Comment les coopératives ont-elles fait face à la crise financière puis économique  ?

Pauline Green Certains secteurs, comme le commerce, souffrent toujours de la récession et de la baisse de pouvoir d’achat. Mais nous sommes parvenus à conserver les emplois, quitte à sacrifier une part des salaires des salariés, comme chez Mondragon en Espagne. La crise économique nous touche toujours. Mais nous proposons un moyen d’en sortir. En ce sens, nous assistons à une renaissance des coopératives à travers le monde. Par exemple, notre secteur de l’assurance et des mutuelles est passé de 23 % à 28 % de parts de marché dans le monde entre 2008 et 2013. Nous avons embauché 120 000 personnes supplémentaires, à un moment où les autres licenciaient. Y compris en Espagne où 10 000 emplois ont été créés lors des trois premiers mois de 2014.

Comment être sûr que le modèle coopératif est le plus vertueux, alors que des banques coopératives françaises ont suivi les mêmes dérives que les banques capitalistes  ?

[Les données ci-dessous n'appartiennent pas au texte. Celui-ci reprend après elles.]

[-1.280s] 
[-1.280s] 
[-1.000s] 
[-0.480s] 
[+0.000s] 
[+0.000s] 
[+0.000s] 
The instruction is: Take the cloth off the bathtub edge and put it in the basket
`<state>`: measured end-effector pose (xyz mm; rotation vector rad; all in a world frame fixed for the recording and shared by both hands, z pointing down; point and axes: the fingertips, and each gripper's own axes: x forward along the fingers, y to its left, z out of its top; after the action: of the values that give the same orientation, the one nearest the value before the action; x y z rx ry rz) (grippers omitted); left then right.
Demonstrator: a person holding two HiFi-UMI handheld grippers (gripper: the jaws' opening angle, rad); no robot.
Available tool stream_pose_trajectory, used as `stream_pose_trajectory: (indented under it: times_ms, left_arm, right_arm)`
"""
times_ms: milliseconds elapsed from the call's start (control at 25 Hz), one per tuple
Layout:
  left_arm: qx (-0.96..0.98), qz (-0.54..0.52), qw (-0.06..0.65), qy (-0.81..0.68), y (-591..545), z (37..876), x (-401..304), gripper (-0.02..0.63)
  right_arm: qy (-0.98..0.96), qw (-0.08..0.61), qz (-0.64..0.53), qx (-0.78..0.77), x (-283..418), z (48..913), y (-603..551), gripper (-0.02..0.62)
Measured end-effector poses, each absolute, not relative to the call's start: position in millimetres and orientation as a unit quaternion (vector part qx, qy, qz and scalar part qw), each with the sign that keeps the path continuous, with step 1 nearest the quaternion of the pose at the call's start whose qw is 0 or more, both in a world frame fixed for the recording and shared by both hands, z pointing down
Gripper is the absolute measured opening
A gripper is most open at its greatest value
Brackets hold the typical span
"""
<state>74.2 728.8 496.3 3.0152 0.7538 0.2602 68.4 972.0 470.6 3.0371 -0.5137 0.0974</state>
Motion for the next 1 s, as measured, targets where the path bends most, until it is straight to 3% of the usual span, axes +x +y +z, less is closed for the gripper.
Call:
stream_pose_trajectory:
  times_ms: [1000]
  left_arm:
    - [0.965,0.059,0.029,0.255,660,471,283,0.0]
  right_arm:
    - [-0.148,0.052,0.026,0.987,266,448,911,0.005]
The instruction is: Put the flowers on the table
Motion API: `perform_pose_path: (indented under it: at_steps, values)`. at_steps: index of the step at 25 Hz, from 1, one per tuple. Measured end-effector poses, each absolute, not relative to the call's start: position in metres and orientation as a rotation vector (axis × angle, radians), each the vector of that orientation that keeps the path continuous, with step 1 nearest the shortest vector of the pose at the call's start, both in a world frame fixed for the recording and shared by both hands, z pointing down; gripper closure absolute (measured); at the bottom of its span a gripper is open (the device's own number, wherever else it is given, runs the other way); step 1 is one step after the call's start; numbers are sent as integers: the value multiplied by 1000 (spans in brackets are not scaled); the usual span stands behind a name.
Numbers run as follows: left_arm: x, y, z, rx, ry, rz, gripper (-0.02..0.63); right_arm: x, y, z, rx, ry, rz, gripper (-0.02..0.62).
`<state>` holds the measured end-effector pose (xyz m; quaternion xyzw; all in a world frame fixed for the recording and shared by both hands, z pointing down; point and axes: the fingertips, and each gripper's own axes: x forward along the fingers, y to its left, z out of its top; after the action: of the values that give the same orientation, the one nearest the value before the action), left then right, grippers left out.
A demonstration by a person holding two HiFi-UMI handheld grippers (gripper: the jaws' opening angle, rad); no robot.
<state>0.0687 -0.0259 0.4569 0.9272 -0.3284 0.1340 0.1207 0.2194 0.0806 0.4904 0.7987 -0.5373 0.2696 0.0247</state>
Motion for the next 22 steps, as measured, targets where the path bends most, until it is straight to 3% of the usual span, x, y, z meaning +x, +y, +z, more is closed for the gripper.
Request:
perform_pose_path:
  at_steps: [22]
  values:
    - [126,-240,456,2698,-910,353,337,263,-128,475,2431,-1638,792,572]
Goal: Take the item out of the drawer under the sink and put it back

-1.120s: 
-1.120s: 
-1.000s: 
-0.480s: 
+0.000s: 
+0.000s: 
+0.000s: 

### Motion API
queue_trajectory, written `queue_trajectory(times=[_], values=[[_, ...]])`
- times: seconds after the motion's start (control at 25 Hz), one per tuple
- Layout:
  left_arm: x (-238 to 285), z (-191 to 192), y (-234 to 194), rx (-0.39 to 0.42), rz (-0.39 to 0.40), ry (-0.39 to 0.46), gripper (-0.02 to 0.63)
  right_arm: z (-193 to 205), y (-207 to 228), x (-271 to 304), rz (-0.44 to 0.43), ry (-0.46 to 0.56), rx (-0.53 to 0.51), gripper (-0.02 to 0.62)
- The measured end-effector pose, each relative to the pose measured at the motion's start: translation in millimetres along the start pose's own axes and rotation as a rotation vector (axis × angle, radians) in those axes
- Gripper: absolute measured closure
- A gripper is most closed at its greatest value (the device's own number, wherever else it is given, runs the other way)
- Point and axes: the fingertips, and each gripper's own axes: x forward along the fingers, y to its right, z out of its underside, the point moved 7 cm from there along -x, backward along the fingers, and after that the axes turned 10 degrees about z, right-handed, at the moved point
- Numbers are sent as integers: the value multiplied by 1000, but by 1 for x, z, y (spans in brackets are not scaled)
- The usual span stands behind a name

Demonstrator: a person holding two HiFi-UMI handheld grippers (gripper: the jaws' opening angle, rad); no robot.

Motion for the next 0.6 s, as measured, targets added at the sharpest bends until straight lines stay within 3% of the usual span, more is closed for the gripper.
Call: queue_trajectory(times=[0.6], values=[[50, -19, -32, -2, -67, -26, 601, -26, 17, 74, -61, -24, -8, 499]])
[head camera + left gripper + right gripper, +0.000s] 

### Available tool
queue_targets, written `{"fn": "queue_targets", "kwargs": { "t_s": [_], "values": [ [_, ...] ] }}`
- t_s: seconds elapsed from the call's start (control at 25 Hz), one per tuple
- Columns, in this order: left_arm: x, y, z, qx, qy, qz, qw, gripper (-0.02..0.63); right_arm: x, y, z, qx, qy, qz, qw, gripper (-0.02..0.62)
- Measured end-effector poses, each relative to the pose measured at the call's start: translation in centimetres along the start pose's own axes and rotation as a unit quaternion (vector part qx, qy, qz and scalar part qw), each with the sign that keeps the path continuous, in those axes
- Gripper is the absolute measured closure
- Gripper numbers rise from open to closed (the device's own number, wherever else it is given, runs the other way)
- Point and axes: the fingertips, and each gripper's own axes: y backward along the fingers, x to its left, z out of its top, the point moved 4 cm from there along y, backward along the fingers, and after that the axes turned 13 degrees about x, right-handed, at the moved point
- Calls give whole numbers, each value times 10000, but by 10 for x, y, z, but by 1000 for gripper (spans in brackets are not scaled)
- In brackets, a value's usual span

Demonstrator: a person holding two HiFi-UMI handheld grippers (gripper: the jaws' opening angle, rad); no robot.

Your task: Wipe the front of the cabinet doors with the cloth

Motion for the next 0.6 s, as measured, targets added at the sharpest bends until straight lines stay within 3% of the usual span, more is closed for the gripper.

Pauline Green Au Royaume-Uni aussi, des banques coopératives se sont extrêmement mal comportées avec les fonds de leurs sociétaires. Malgré cela, elles n’ont eu recours à aucun fonds public de sauvetage. Expliquez-moi dès lors pourquoi le modèle coopératif, fondé sur ses propres ressources et qui n’a rien coûté au contribuable, serait moins digne de confiance que le modèle capitaliste qui, quand il échoue, doit sa survie aux fonds publics  ? Certaines coopératives bancaires ont oublié le principe de responsabilité qui les a fondées. Mais, globalement, ce sens des responsabilités a permis à la plupart de nos banques de se remettre plus vite de la crise financière que les autres, qui ne sont d’ailleurs toujours pas guéries. Les principes du modèle coopératif sont plus efficaces.

Ce modèle fait-il des émules  ?

Pauline Green La plupart des décideurs politiques prennent leurs références économiques auprès des marchés financiers. Les coopératives ne sont certes pas en Bourse. Mais elles ont une très forte compétence à faire valoir. Le rôle de l’ICA est d’être le porte-parole de ces milliers de personnes du mouvement coopératif totalement absentes des débats de l’économie mondialisée. 2012, Année internationale du mouvement coopératif, nous a permis de structurer notre présence auprès de l’ONU. Cette année, nous avions un représentant auprès du G20, afin d’influer sur les solutions économiques. Notre but est qu’à l’horizon de 2020, le système coopératif soit reconnu comme le modèle le plus durable économiquement, socialement et écologiquement. De nombreux prix Nobel d’économie demandent une meilleure implication citoyenne dans l’économie. C’est ce que nous faisons depuis toujours  !

Un secteur en plein boum

Selon le Moniteur international des coopératives 2014, dont nous dévoilons ici les principaux chiffres, le mouvement coopératif et mutualiste est présent dans 65 pays (+ 16 pays par rapport à l’édition 2013) et se développe significativement en Asie et en Afrique. L’agriculture et l’alimentation représentent, avec l’assurance, le premier secteur d’activité (27 %), suivies par le commerce de gros ou de détail (21 %), l’industrie (8 %), la banquefinance (5 %) et la santé (3 %). L’ensemble pèse deux mille milliards d’euros de chiffre d’affaires.